On Sun, Mar 6, 2011 at 3:33 AM, Younes Fadakar <yfa.st...@ymail.com> wrote:

> Dear Nicolas,
>
> Hope this can help you.
>
> Let have a look at my implementation:
>
> #-----the simplest implementation-----
> N = 100                    #number of ref points=Crad(A)
> A.x = rand(N)              #set A.x
> A.y = rand(N)              #set A.y: coordinate pairs
> B.X = A.x[:-10]            #set B = sampling
> B.Y = A.y[:-10]            #  has 10 points less than A
>                            #  Card(B)-Card(A)=-10
> M = PositionAccuracy(A,B)  #as you defined=#concordances
>
> Score = M/N*100            #my score=normalized based on N
>                            #  N=Card(A)
>
> So the Score will be always in [0,1], here is 0.9 or 90.00%.
>
> and
>
> #-----the realistic implementation-----
> N = 100                    #
> A.x = rand(N)              #set A.x
> A.y = rand(N)              #set A.y: coordinate pairs
> B.x = shake(A.x,10%)       #slightly repositions points
> B.y = shake(A.y,10%)       #   randomly with 10% move
> B.x = B.x+rand(N/10)       #adds extra 10% rand points
> B.y = B.y+rand(N/10)       #Card(B)=1.1*Card(A)
>
> M = PositionAccuracy(A,B)  #
>
> Score = M/N*100            #my score=normalized based on N
>                            #N=Card(A)
>
> Again the Score will be always in [0,1].

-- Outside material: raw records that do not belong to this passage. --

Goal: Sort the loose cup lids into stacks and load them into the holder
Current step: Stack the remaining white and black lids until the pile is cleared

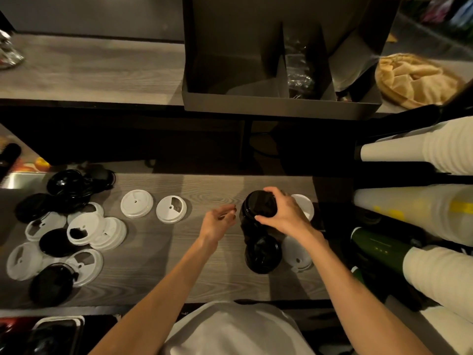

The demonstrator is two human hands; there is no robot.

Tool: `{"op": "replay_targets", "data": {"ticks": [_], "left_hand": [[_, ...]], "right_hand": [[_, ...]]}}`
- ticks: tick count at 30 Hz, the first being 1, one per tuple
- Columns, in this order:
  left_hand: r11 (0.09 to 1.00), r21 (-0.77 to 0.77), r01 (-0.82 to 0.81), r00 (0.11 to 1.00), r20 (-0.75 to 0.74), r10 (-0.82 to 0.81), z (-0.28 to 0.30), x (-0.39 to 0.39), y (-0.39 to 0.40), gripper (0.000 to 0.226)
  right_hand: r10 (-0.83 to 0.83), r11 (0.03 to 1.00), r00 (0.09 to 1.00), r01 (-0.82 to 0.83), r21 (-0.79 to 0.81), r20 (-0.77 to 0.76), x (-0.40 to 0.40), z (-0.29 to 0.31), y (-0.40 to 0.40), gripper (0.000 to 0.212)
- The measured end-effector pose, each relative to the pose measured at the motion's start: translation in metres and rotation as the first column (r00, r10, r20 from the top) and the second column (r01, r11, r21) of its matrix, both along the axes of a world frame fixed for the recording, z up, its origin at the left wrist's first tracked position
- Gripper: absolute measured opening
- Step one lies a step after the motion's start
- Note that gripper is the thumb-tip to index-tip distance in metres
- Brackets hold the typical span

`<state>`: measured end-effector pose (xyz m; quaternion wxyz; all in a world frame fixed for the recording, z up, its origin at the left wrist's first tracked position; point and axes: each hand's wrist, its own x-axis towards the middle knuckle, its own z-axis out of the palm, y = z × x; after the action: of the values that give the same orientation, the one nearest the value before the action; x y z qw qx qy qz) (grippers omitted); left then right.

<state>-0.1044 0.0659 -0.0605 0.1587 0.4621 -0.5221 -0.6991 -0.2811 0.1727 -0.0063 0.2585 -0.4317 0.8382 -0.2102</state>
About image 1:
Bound clear plastic bag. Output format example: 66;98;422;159
284;36;315;100

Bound chrome flag stand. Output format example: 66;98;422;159
0;29;26;70

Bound tan crumpled paper bundle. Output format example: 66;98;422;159
375;52;466;109

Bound black cup lid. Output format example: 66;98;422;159
239;190;278;241
244;236;283;275

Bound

> This is what I used to generate the previously sent figures.
>
>
> Best Regards,
>
> Younes
> yfa.st...@ymail.com
> http://alghalandis.com
> ------------------------------
>
>
>
> ------------------------------
> *From:* Nicolas Maisonneuve <n.maisonne...@gmail.com>
> *To:* Younes Fadakar <yfa.st...@ymail.com>
> *Cc:* Ask Geostatisticians <ai-geostats@jrc.it>
> *Sent:* Wed, 2 March, 2011 6:27:48 PM
> *Subject:* Re: AI-GEOSTATS: Estimation of the position accuracy of 2 set
> of points with different cardinalities
>
> Thanks for your support Younges
>
> my idea was inspired and adapted from the Kendall correlation coefficient
> (http://en.wikipedia.org/wiki/Kendall_tau_rank_correlation_coefficient
> ) but with the pb of cardinality.
>
> - number of concordances (accurate observations)
> - number of discordances(omission + false positive)
> and do a sum and then a normalisation to get something like 1.0 = max
> corcordance max  0.0 = max discordance.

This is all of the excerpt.